> _About this exercise_: Please go through the records below and return every line holding the word "cable".

> _Stored data_:

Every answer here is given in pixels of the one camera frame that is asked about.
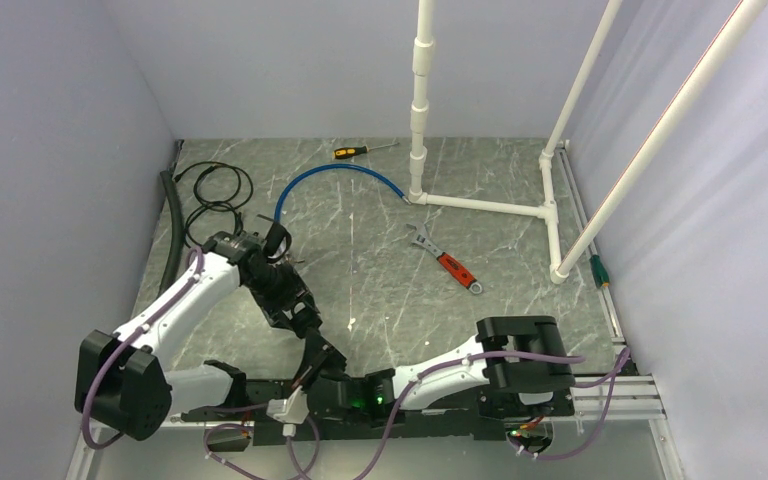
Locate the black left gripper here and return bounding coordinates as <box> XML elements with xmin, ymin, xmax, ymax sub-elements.
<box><xmin>244</xmin><ymin>263</ymin><xmax>317</xmax><ymax>333</ymax></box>

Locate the blue cable lock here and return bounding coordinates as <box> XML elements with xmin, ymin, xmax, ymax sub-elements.
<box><xmin>272</xmin><ymin>162</ymin><xmax>412</xmax><ymax>227</ymax></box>

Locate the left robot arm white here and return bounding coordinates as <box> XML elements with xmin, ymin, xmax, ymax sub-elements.
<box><xmin>75</xmin><ymin>225</ymin><xmax>343</xmax><ymax>449</ymax></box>

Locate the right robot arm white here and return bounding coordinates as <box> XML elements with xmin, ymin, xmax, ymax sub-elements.
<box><xmin>282</xmin><ymin>316</ymin><xmax>583</xmax><ymax>424</ymax></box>

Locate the black foam tube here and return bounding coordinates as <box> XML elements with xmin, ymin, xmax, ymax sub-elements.
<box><xmin>157</xmin><ymin>170</ymin><xmax>185</xmax><ymax>297</ymax></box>

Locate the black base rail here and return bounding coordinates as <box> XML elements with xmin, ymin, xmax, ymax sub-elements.
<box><xmin>180</xmin><ymin>375</ymin><xmax>573</xmax><ymax>446</ymax></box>

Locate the black coiled cable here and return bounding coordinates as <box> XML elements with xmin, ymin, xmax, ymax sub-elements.
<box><xmin>173</xmin><ymin>161</ymin><xmax>255</xmax><ymax>250</ymax></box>

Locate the orange handled screwdriver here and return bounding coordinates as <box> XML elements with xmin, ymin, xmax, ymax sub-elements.
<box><xmin>332</xmin><ymin>141</ymin><xmax>400</xmax><ymax>160</ymax></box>

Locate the red handled adjustable wrench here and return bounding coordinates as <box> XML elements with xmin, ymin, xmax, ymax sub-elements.
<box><xmin>406</xmin><ymin>222</ymin><xmax>484</xmax><ymax>295</ymax></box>

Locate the white pvc pipe frame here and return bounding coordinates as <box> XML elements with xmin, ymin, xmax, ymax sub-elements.
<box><xmin>407</xmin><ymin>0</ymin><xmax>768</xmax><ymax>285</ymax></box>

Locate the green handled screwdriver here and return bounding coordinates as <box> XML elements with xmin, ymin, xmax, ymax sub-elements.
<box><xmin>589</xmin><ymin>254</ymin><xmax>611</xmax><ymax>288</ymax></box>

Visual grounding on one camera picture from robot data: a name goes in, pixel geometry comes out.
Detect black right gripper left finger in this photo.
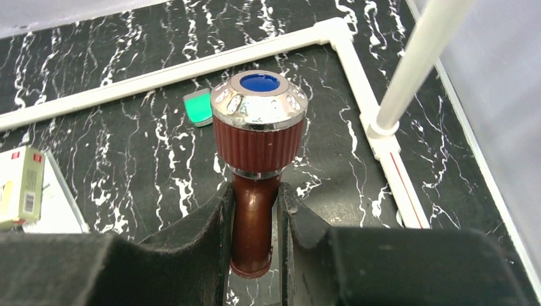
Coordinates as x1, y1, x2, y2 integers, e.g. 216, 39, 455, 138
1, 183, 233, 305

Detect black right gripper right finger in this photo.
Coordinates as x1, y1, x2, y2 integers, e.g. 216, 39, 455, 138
277, 183, 528, 305

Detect dark red water faucet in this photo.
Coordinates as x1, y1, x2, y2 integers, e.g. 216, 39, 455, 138
211, 70, 308, 279

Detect green square tape measure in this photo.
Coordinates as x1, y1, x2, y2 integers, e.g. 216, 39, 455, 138
182, 88, 212, 128

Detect cream cardboard box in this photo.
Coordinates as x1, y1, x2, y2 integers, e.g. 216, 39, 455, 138
1, 145, 45, 231

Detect white pipe frame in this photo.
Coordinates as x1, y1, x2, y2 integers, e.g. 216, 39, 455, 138
1, 1, 471, 229

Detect aluminium table frame rail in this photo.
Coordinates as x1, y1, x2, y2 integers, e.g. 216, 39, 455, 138
403, 0, 541, 292

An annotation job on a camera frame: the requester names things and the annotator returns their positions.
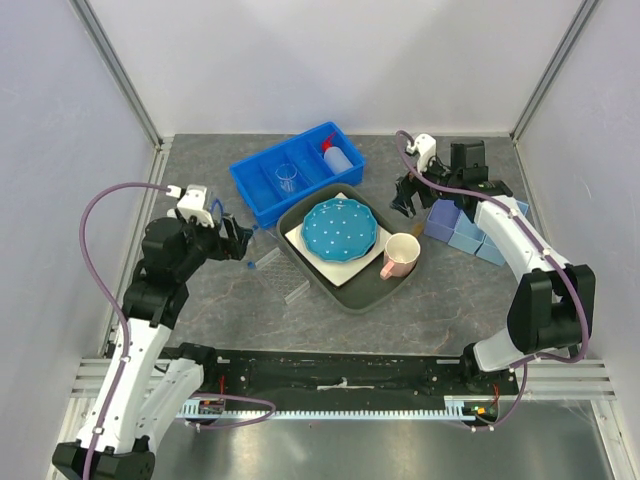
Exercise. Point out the blue divided storage bin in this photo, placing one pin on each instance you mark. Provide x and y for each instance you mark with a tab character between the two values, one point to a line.
273	180

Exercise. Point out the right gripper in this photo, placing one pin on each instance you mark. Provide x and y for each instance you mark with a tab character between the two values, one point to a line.
407	187

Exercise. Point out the left aluminium frame post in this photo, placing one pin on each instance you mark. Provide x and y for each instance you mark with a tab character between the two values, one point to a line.
98	35

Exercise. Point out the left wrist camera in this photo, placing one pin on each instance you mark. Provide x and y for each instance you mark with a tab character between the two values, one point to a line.
191	205

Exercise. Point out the wooden brush handle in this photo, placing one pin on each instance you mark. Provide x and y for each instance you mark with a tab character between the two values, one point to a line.
417	230

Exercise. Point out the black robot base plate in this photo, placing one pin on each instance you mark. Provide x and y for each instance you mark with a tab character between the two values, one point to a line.
342	381

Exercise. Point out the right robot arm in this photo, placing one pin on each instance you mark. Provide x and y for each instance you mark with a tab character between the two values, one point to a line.
551	314

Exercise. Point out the clear acrylic tube rack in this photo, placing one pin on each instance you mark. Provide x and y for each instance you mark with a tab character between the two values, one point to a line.
278	272

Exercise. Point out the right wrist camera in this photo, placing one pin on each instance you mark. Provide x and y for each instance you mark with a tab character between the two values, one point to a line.
424	148

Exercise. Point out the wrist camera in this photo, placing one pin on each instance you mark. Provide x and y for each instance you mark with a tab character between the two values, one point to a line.
424	148
191	205

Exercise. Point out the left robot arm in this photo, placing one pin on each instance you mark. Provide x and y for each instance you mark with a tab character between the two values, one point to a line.
121	435

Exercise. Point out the pink ceramic mug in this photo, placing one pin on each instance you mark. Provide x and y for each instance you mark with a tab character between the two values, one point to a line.
401	253

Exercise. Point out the light blue three-compartment box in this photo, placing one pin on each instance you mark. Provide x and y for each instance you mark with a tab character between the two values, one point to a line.
447	223

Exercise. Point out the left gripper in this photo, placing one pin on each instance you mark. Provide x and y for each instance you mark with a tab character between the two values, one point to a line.
230	248

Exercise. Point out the white square plate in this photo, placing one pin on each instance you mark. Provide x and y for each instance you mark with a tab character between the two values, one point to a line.
339	273

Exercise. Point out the glass beaker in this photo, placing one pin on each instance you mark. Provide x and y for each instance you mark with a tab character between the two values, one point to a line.
287	176

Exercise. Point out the white wash bottle red cap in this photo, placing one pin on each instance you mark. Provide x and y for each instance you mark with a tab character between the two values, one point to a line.
334	157

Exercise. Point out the right aluminium frame post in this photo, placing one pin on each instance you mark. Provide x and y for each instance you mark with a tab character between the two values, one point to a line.
579	22

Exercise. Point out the blue safety glasses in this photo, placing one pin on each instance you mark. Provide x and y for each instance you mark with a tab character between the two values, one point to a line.
217	210

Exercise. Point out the teal polka dot plate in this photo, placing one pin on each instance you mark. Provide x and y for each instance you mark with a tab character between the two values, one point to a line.
339	230

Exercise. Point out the aluminium frame post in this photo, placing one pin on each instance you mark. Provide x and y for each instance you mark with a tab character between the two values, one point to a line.
579	22
98	35

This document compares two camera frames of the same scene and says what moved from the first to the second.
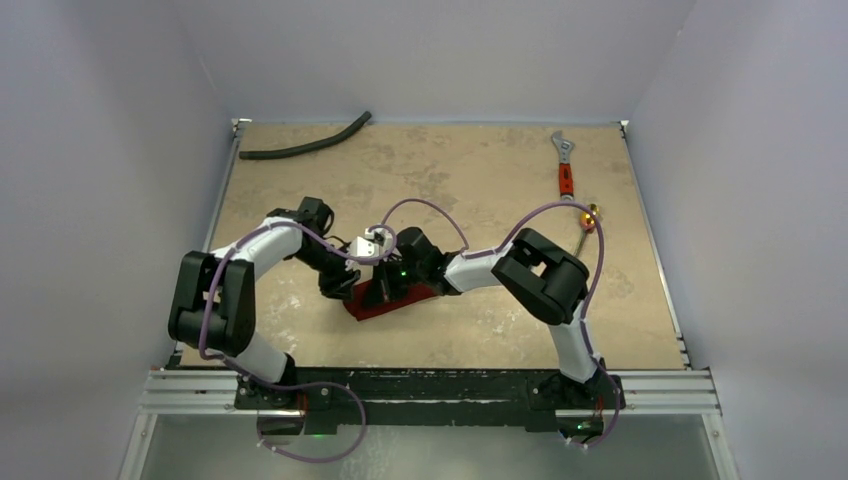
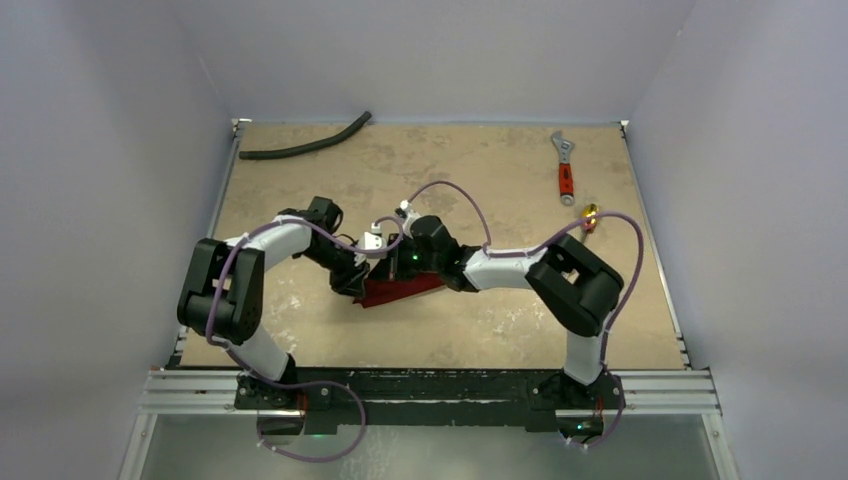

> _Solved problem_:
Locate the blue cable lock here and return bounding coordinates as <box> XML elements with xmin, ymin, xmax, ymax sub-elements.
Locate the black coiled cable here and return bounding coordinates as <box> XML elements with xmin, ymin, xmax, ymax sub-elements.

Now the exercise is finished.